De acuerdo con el Estudio sobre la Biodiversidad del Estado de México, elaborado por la Comisión Nacional para el Conocimiento y Uso de la Biodiversidad (Conabio), del total de reptiles registrados en la entidad, 27 especies están sujetas a protección especial y 14 se consideran amenazadas conforme a la Norma Oficial Mexicana NOM-059. Además, la entidad alberga una especie endémica: la lagartija Sceloporus sugillatus, cuya distribución natural se limita al centro del país.
Entre los reptiles más comunes que habitan en bosques, pastizales y zonas semidesérticas del Estado de México destacan las culebras, serpientes de cascabel, lagartijas espinosas y diversas especies de tortugas de agua dulce. Estos animales desempeñan un papel fundamental en el equilibrio ecológico al controlar poblaciones de insectos y roedores, además de formar parte de la cadena alimenticia.

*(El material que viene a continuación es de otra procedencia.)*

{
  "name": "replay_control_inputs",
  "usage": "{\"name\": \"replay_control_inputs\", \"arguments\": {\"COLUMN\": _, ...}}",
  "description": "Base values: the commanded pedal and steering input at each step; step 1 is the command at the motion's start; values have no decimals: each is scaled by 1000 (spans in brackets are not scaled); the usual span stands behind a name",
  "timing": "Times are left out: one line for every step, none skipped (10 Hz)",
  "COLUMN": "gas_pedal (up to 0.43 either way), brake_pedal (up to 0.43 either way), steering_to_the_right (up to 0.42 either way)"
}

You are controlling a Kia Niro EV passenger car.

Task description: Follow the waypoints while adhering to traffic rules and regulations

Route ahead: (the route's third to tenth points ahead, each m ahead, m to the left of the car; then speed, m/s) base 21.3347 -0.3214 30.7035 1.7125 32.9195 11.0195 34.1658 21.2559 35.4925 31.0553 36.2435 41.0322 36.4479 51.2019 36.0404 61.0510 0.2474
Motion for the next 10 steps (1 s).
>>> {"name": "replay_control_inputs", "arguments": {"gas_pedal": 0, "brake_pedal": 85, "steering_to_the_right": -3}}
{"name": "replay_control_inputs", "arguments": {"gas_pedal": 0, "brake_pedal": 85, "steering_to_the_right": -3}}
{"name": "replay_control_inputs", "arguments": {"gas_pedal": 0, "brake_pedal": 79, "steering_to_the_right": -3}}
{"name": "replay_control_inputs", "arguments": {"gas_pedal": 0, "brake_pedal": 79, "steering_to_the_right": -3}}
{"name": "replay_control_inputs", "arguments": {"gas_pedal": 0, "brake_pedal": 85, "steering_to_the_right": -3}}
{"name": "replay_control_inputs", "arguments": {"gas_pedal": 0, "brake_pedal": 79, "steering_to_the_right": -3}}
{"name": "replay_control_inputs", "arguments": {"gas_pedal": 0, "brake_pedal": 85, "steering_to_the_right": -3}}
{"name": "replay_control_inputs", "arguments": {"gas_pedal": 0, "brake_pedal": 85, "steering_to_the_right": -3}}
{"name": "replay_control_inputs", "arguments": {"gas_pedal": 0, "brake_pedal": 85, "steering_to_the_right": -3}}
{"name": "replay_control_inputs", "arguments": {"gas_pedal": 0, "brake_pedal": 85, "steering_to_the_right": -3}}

A nivel nacional, México ocupa el segundo lugar mundial en diversidad de reptiles, con 864 especies registradas, de las cuales 417 son lagartijas, 393 serpientes, 48 tortugas y tres cocodrilos. Más de la mitad de estas especies son endémicas, es decir, no existen de forma natural en ningún otro país.
Especialistas advierten que la expansión urbana, los incendios forestales, el cambio de uso de suelo, la contaminación y el tráfico ilegal de fauna representan las principales amenazas para estos animales. Por ello, hacen un llamado a la población a no capturar ni matar reptiles cuando son encontrados, ya que la mayoría no representa un riesgo para las personas y su conservación resulta indispensable para mantener la salud de los ecosistemas.